In the CNN interview, Mr. Kennedy also said falsely that Mr. Biden was “the first president in history to use his power over the Secret Service to deny Secret Service protection to one of his political opponents for political reasons,” referring to the government’s refusal so far to extend protection to Mr. Kennedy.
“Major” presidential candidates are eligible for Secret Service protection but are not guaranteed it. Whether to grant protection is up to the secretary of homeland security, in consultation with congressional leaders from both major parties, and independent and third-party candidates are less likely than Democrats and Republicans to receive it.
In a fund-raising email on Tuesday morning, Mr. Kennedy’s campaign reiterated its complaints about the Biden administration and the Democratic Party, describing the party as corrupt and attacking its escalating legal efforts to challenge his ballot access and its refusal to allow a debate between Mr. Kennedy and Mr. Biden.
“The Democrat political machine is pulling out every trick in the book to stop our huge momentum,” the email said. “With endless resources, establishment Democrats want to stop a debate between Robert F. Kennedy Jr. and Biden. They are using a vast network of shadowy dark money groups and vicious attorneys to keep Kennedy-Shanahan ticket off state ballots and spread malicious smears.”

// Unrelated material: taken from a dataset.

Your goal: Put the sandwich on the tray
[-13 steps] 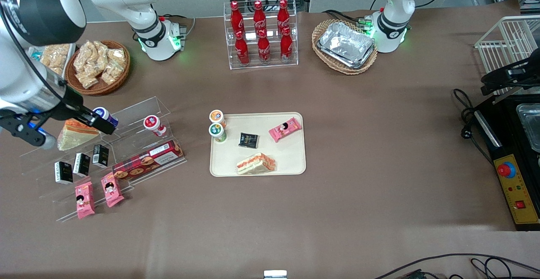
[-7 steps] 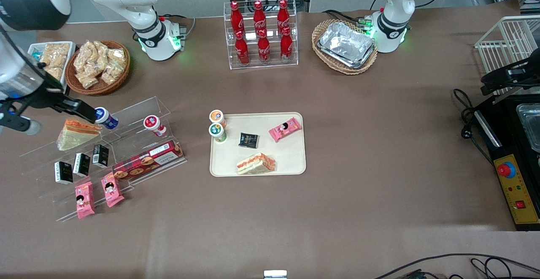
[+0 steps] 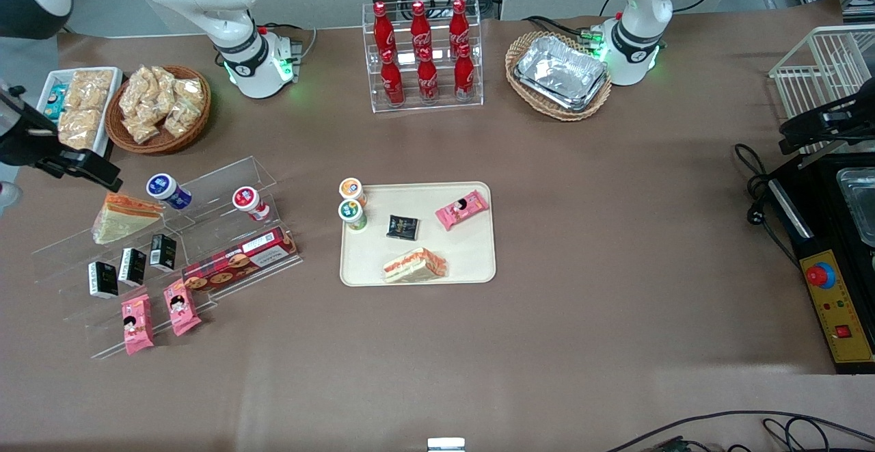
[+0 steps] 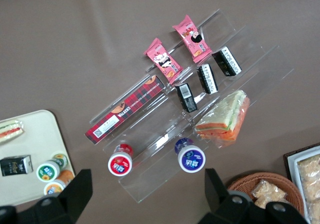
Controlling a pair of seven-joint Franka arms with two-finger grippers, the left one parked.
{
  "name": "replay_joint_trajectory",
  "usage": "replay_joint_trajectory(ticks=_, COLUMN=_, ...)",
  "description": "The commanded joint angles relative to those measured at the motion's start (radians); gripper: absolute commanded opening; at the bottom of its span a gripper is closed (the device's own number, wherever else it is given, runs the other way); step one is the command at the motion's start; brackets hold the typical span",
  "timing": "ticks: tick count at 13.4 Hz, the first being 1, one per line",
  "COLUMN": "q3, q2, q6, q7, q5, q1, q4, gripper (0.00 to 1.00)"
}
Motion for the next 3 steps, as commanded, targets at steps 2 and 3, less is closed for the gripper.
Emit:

Dr. Levitsky and Dr. Berman both noted that it was rare, in a democratic country, for a politician to explicitly reject democratic norms. It is more common for them to try to create a cloud of doubt so voters struggle to know what is true.
“Those who engage in misinformation about democracy, those who muddy the waters about what is and isn’t democratic, are complicit in the assault on our democracy,” Dr. Levitsky said. “The kind of behavior that sustains a democracy hasn’t changed over time.”